As with all patch management tools, Update Manager is subject to the vagaries of any automated system that attempts to make fundamental changes at the OS layer. Some patches will error, and some will work, but the display and configuration of Update Manager make that dicey reality tolerable to some extent. It's unlikely that we'll ever see a smooth and truly elegant multi-platform patch management solution in our lifetimes, but Update Manager is functional enough to be used on a regular basis, even when dealing with Linux patches -- which should be simpler than Windows, which may be why it doesn't get the attention it deserves.
The other major feature addition is Storage VMotion. Traditional VMotion required that the host servers be connected to the same shared storage, be that iSCSI, NFS, or Fibre Channel, and when a VM transitioned from one physical host server to another, the storage remained in the same location -- only the VM's RAM footprint and network connections were moved. With Storage VMotion, everything can move from one host to another, including the disk. As with traditional VMotion, this happens live, without rebooting the VM.

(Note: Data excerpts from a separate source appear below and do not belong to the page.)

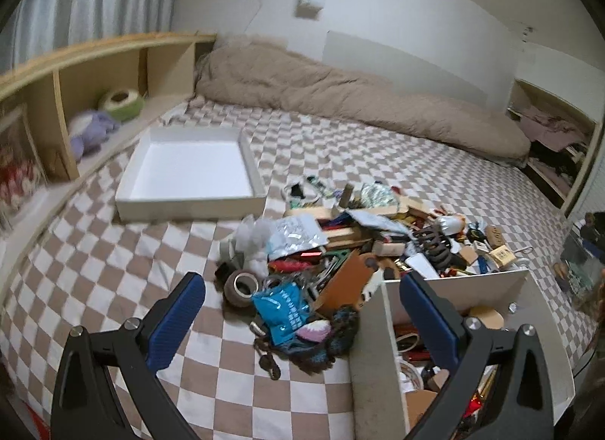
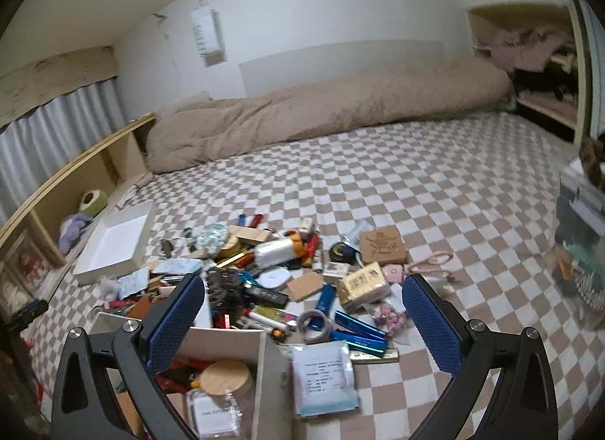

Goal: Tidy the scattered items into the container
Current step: 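Move both open tools back from the box toward the pile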

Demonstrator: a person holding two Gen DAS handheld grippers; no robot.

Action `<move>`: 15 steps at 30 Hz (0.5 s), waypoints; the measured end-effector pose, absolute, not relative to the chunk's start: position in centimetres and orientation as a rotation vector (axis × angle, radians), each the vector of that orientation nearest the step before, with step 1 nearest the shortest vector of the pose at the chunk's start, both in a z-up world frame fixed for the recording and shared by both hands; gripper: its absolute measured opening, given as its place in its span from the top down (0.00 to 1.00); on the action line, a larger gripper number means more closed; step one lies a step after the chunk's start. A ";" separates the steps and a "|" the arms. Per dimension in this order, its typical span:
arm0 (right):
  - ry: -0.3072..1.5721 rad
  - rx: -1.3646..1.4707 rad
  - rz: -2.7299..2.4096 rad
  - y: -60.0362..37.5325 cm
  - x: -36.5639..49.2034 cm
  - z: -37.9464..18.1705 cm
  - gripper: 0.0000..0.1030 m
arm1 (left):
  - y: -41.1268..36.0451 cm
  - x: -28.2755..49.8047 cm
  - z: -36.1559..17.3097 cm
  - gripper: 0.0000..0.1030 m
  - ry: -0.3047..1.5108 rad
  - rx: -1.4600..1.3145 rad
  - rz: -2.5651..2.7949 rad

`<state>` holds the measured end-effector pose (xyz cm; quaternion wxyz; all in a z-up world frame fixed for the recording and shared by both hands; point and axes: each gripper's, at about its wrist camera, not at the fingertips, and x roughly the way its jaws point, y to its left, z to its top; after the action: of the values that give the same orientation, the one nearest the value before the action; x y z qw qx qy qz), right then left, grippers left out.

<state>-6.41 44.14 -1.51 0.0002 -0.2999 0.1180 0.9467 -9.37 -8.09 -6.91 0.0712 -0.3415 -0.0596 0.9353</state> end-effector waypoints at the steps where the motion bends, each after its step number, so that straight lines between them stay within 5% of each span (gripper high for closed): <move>1: 0.377 -0.952 2.958 44.5 -6.6 -2.0 0.00 | -8.3 -9.7 -7.4 0.00 -0.192 -1.037 2.808; 15: 0.408 -1.044 2.773 49.0 -8.8 -10.0 0.00 | -11.6 -13.7 -12.9 0.07 -0.390 -1.159 2.803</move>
<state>-8.80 48.99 -10.00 0.0754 -0.3480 0.1360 0.9245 -13.70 -11.55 -12.93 0.0418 -0.3787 -0.1275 0.9157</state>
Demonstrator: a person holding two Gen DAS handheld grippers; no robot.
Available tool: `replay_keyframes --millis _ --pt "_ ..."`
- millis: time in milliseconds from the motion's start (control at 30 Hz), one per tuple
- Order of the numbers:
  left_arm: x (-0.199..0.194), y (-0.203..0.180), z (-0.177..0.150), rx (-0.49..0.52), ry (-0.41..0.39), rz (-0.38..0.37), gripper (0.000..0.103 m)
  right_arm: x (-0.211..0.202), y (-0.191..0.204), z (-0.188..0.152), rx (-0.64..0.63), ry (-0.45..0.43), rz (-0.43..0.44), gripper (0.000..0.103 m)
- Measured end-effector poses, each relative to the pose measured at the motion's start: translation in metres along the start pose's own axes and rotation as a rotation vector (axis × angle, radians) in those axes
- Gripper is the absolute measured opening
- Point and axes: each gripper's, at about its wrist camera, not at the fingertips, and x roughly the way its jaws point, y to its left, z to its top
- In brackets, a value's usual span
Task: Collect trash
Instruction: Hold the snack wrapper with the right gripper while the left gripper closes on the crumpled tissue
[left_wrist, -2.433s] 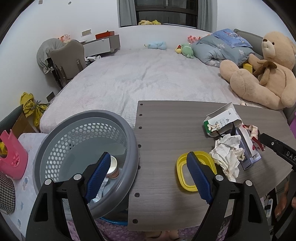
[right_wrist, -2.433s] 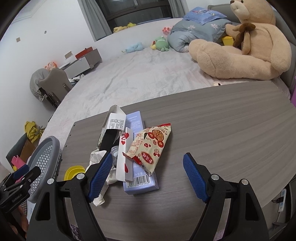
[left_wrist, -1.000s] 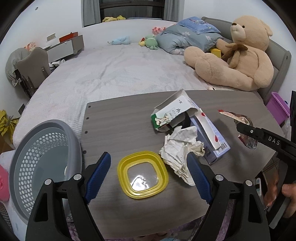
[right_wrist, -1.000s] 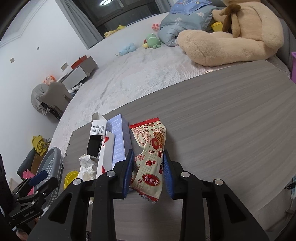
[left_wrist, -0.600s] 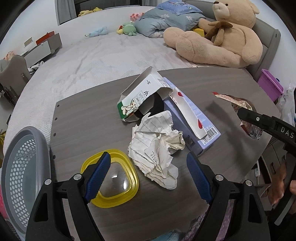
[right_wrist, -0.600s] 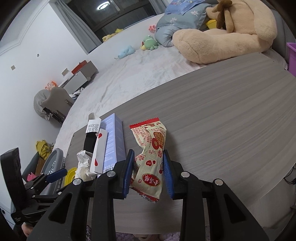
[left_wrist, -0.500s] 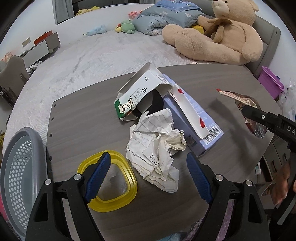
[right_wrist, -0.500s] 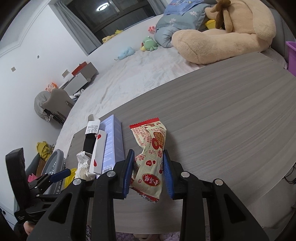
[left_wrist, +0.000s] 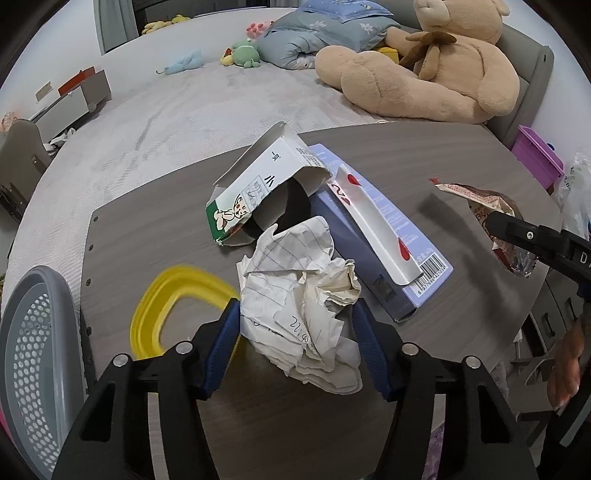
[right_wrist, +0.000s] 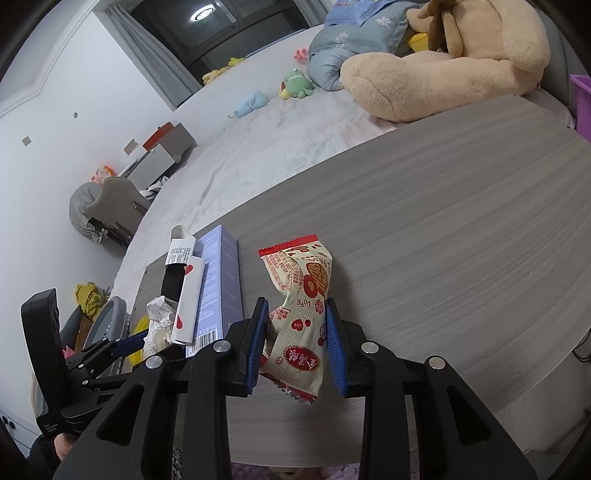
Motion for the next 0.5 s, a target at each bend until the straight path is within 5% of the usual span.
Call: replay_keyframes --millis 200,500 --pt "-0.007 0.0 -0.003 -0.012 -0.002 -0.033 0.043 0.0 0.003 -0.002 -0.006 -0.002 -0.002 0.03" --pt "-0.026 0.006 -0.006 -0.055 -0.038 -0.06 0.043 -0.005 0.013 -0.003 -0.023 -0.012 -0.01 0.03"
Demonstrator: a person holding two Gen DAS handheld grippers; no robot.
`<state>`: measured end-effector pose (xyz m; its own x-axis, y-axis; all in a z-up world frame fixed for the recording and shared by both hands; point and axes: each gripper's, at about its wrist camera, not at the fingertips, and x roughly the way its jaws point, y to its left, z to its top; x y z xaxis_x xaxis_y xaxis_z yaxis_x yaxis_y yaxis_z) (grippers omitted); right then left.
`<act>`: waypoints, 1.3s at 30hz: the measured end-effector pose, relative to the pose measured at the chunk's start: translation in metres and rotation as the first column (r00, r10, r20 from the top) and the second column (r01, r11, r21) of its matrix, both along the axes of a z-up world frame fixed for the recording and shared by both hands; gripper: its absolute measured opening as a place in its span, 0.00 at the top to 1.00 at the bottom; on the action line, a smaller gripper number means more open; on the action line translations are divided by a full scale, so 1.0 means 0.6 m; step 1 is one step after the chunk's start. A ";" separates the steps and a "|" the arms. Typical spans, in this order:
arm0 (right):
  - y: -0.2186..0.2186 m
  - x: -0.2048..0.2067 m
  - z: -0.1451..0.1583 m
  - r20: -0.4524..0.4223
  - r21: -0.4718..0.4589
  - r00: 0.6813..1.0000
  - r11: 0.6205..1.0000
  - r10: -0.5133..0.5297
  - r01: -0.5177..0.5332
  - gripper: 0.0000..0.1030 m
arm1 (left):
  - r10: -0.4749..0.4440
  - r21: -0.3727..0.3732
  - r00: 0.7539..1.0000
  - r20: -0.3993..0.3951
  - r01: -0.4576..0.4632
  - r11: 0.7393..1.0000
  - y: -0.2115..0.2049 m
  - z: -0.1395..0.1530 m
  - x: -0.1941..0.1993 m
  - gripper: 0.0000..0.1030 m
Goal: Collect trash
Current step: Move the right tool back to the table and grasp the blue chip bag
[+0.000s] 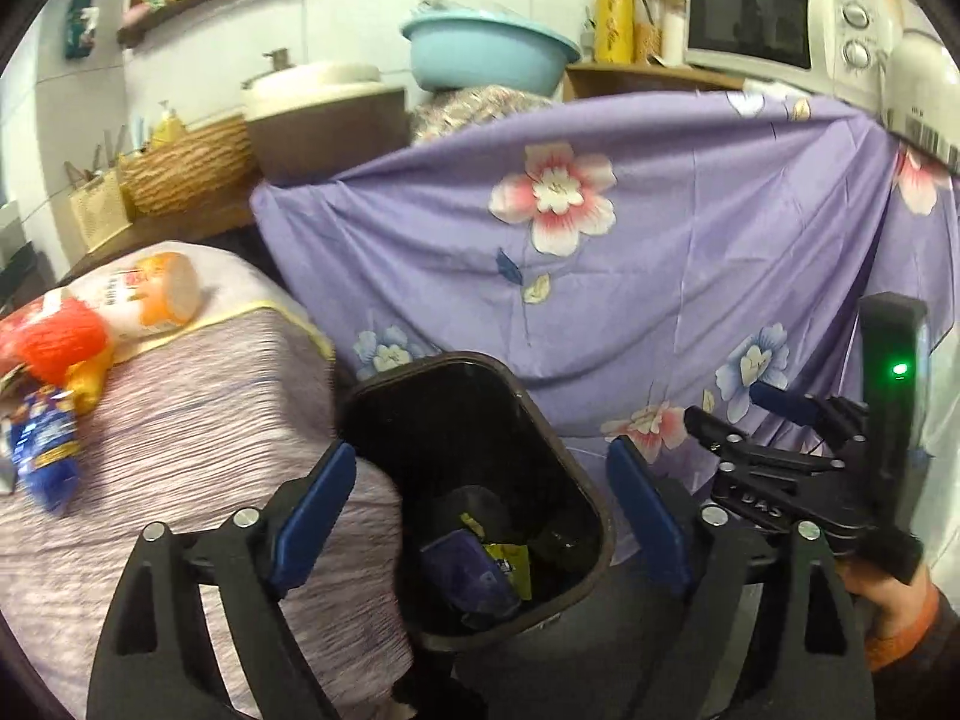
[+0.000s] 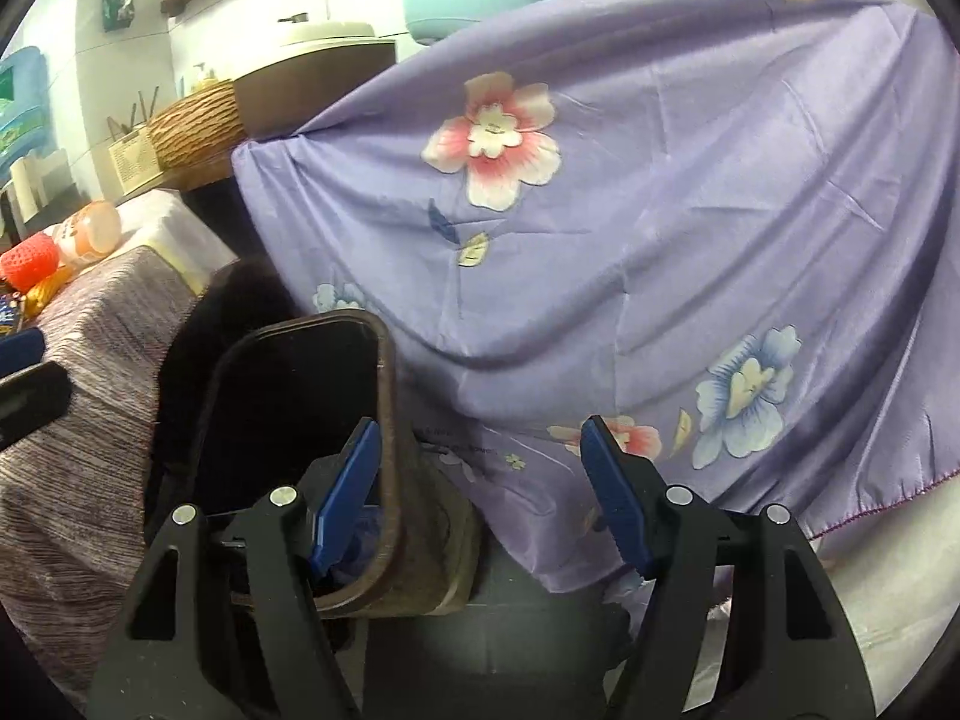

Storage VMotion can be a slow process, especially if the storage isn't terribly speedy, but it does work. This functionality can be a lifesaver in a number of situations, such as during storage migrations and upgrades. It further reduces the management and maintenance tasks that require a VM reboot, which ultimately helps service uptime and further extends the number of tricks that VMs can do that physical servers can't. Working in concert with Storage VMotion and DRS is the new DPM (Distributed Power Management) capability that can be used to power off dormant hosts if load drops. This nice green feature requires IPM (Intelligent Platform Management) support on the physical servers.
The Halfway Point
VMware did some nice things in this combo dot-five release but could have taken it further. There are still plenty of issues with VI3 that haven't been addressed, not the least of which are the truly obtuse error reporting and logging mechanisms. In one instance, trying to create a RDM (Raw Device Mapping) for a VM to directly interface with an iSCSI LUN would continually fail at the last step with a "General Error" statement that was thoroughly unhelpful. It turns out that the nature of RDM mappings require that pointer files be created on a VMFS file system that reference the iSCSI LUN mapped to the host. If the datastore in use happened to be NFS, then RDM pointers can't be created, and thus can't be used.